We appreciate the bizpress’s newfound attention to Washington political fights over regulatory and economic policy, and we’re not afraid to say so.
Before the crash, as we’ve also said, the Wall Street and Washington press corps might as well have existed on different planets, so little did one understand the other’s beat. Apart from close, if narrow and generally supine, coverage of the Fed and its monetary role, regulation was a backwater for the financial press, if not for the financial industry, which knew its way around Washington very well, indeed.
In this 2008 story on pre-crash regulatory failures at the Securities and Exchange Commission, for instance, The New York Times candidly (albeit briefly) turned its notebook on itself and the rest of the press when it noted that no media representative attended the fateful commission meeting of April 28, 2004, when the body voted unanimously to loosen capital requirements for big investments banks.
The proceeding was sparsely attended. None of the major media outlets, including The New York Times, covered it.
After 55 minutes of discussion, which can now be heard on the Web sites of the agency and The Times, the chairman, William H. Donaldson, a veteran Wall Street executive, called for a vote. It was unanimous. The decision, changing what was known as the net capital rule, was completed and published in The Federal Register a few months later.
With that, the five big independent investment firms were unleashed.
Happily for the public, the coverage of regulatory plumbing is now officially a hot beat, with bank-regulatory overhaul, very much in the news these days, serving as a good example.
While the MSM has done well generally, the Brits, Financial Times and Reuters, have done especially well tracking the blow-by-blow of proposals coming out key congressional offices and the White House.
Reuters’s Kevin Drawbaugh and Rachelle Younglai on Monday hinted via analysts at what was to come:
A bill to create a single bank supervisor, possibly with proposals on handling systemic risk and firms seen as “too big to fail,” may come soon from Dodd, analysts said.
The Washington Post’s David Cho and Brady Dennis yesterday got a good jump with what turns out to be solid info on what Dodd wants:
The legislation, which is still being finalized, would consolidate federal responsibility for banking oversight, now assigned to four agencies, into a single regulator. And, compared with the plan rolled out by the White House, Dodd’s measure would grant less power to the Federal Reserve to curb activities that pose a risk to the entire financial system, the officials said.
And the Journal’s Damian Paletta adds some useful analysis this morning, labeling the Dodd proposal “extreme,” which is fair, considering it would strip powerful agencies, notably the Fed and the FDIC, of longstanding supervisory authority. The story also sees a clash looming with plans designed by Obama and the House.
The WSJ also has been buzzed around Dodd’s head for a while, as in this bit from last week relaying Dodd’s dim view of Fed supervisory performance:
Senate Banking Committee Chairman Christopher Dodd doesn’t think the Fed “did a particularly good job in using its authority leading into the financial crisis,” his spokeswoman said Wednesday. Mr. Dodd is also concerned that if the Fed is stretched too thin, it “won’t necessarily focus on monetary policy,” she said.

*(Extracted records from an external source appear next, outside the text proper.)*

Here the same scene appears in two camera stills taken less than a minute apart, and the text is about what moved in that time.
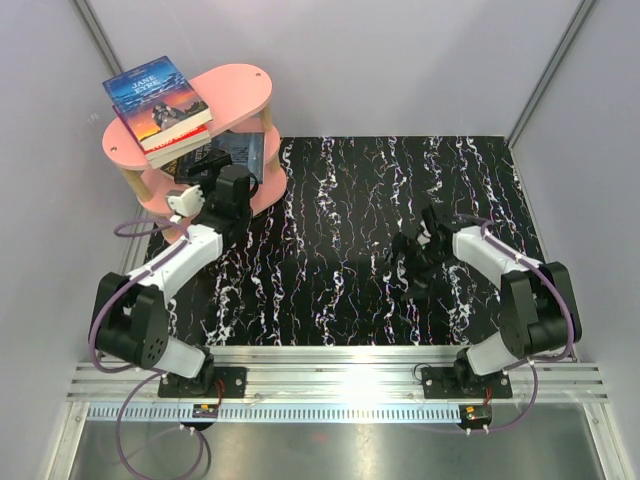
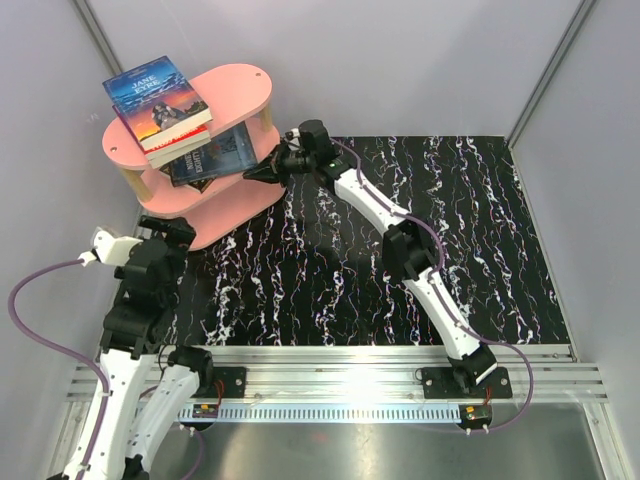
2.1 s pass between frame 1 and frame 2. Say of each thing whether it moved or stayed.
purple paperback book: stayed
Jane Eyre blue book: stayed
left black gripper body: moved
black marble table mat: stayed
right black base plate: stayed
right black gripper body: moved

Sure, regulatory overhaul is an obvious story, and no one should get a medal for covering it.
But, then it should have been obvious on past major shifts in regulatory and economic policy, including Glass-Steagall repeal, the Bush tax cuts, the 2005 bankruptcy reform bill, to say nothing of more obscure but nonetheless portentous measures, like the Commodities Futures Modernization Act of 2000 or the SEC move on Wall Street capital requirements mentioned above. And who believes those didn’t deserve more scrutiny?
If it took a financial crisis for the press to see regulation as sexy, we’ll chalk that up as subsidiary benefit.